Parece-me que o inciso III do supratranscrito dispositivo mantém relação estreita com princípios basilares do direito administrativo, quais sejam, da supremacia do interesse público sobre o particular (aqui o interesse público referido é o chamado interesse público primário ((da coletividade)) e não o interesse público secundário da ((da administração))); e da indisponibilidade do interesse público, de acordo com o qual, os bens e interesses públicos são indisponíveis por não pertenceram à Administração e tampouco aos administradores.
Em breve parênteses, insta consignar que o denominado imperativo de segurança nacional também é o que justifica a exploração de atividade econômica pelo Estado (art. 173, caput, CF).

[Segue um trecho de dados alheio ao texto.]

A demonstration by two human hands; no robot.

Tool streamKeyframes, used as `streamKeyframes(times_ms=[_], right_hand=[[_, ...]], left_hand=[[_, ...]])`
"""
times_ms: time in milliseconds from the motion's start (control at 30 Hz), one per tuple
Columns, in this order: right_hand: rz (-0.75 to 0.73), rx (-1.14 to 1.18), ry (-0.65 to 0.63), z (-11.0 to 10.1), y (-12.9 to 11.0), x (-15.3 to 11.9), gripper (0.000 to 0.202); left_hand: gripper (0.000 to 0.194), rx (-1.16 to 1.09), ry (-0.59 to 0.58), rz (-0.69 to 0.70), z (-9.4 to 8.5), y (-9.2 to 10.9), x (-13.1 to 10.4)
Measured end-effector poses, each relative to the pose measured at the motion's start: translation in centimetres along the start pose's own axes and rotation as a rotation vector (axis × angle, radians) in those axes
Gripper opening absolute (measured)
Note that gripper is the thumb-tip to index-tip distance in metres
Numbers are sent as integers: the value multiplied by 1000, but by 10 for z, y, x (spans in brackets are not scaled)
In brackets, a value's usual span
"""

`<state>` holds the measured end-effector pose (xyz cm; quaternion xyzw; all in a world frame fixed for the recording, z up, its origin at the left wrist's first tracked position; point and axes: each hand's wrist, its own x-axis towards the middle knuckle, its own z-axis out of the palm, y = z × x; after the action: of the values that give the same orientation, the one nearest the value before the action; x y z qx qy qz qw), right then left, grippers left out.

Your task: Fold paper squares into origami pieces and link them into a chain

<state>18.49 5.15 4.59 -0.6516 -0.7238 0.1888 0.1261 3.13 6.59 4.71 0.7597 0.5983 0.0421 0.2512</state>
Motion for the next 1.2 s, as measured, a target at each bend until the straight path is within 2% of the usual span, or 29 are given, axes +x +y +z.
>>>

Vejo como razoável a inaplicabilidade da lei quanto aos temas elencados nas alíneas “a”, “b” e “d” do aludido inciso III do dispositivo ora em voga.
Em sentido oposto, a alínea “c”, que se refere à segurança do Estado, se mostra como uma expressão muito extensa. Cabem os seguintes questionamentos: o quem vem a ser segurança do Estado? A quem cabe definir e interpretar tal termo?
Dispõe o parágrafo 1º do art. 4º da lei que o tratamento de dados pessoais previstos no inciso III será regulamentado por legislação específica. Contudo, enquanto esta legislação não for efetivada (algo que pode demorar anos a fio) é temerário pensarmos que não só existe, mas também é significativa a possibilidade de termos uma arbitrariedade para a não aplicação da lei sob a justificativa da segurança do Estado, fomentando com isto uma indevida ingerência estatal no trato de dados pessoais, o que, sem sombra de dúvida, deixará a intimidade e a privacidade das pessoas à mercê da Administração.
Preocupante também é termos em mente que a lei foi promulgada e publicada com uma série de vetos, ganhando destaque os vetos atinentes à Autoridade Nacional de Proteção de Dados (ANPD), que seria regulamentada entre os artigos 55 a 57, e ao Conselho Nacional de Proteção de Dados Pessoais e da Privacidade, que estaria disposto nos artigos 58 e 59, uma vez que de acordo com o parágrafo 3º do art. 4º, caberia justamente à Autoridade Nacional emitir opiniões técnicas ou recomendações referentes às exceções do inciso III do caput.
A intimidade e a privacidade são protegidas mais que no plano legal, são tuteladas pelo texto constitucional, que dispõe que são invioláveis a intimidade, a vida privada, a honra e a imagem das pessoas, assegurado o direito a indenização pelo dano material ou moral decorrente de sua violação (art. 5º, X, CF).
A esfera privada compreende os dados relativos a contextos relacionais específicos, como a orientação sexual do sujeito. A esfera íntima se refere ao modo de ser de cada pessoa, ao campo intrapsíquico aliado a sentimentos próprios como autoestima e autoconfiança. Portanto, percebemos que a privacidade é mais abrangente do que a intimidade.
Diante do acima exposto, para que a Lei Nacional de Proteção de Dados não seja considerada uma legislação natimorta antes mesmo de entrar em vigor, o que ocorrerá em fevereiro de 2.020, é premente a necessidade de que haja a regulamentação legal à qual o parágrafo 1º do art. 4º faz alusão, pois, caso contrário, sob o argumento de se concretizar a segurança estatal, a chamada proteção de dados pessoais, que muitas vezes deveriam ser açambarcada pela inviolabilidade da privacidade e intimidade, poderá ser representada metaforicamente por um frágil teto de vidro.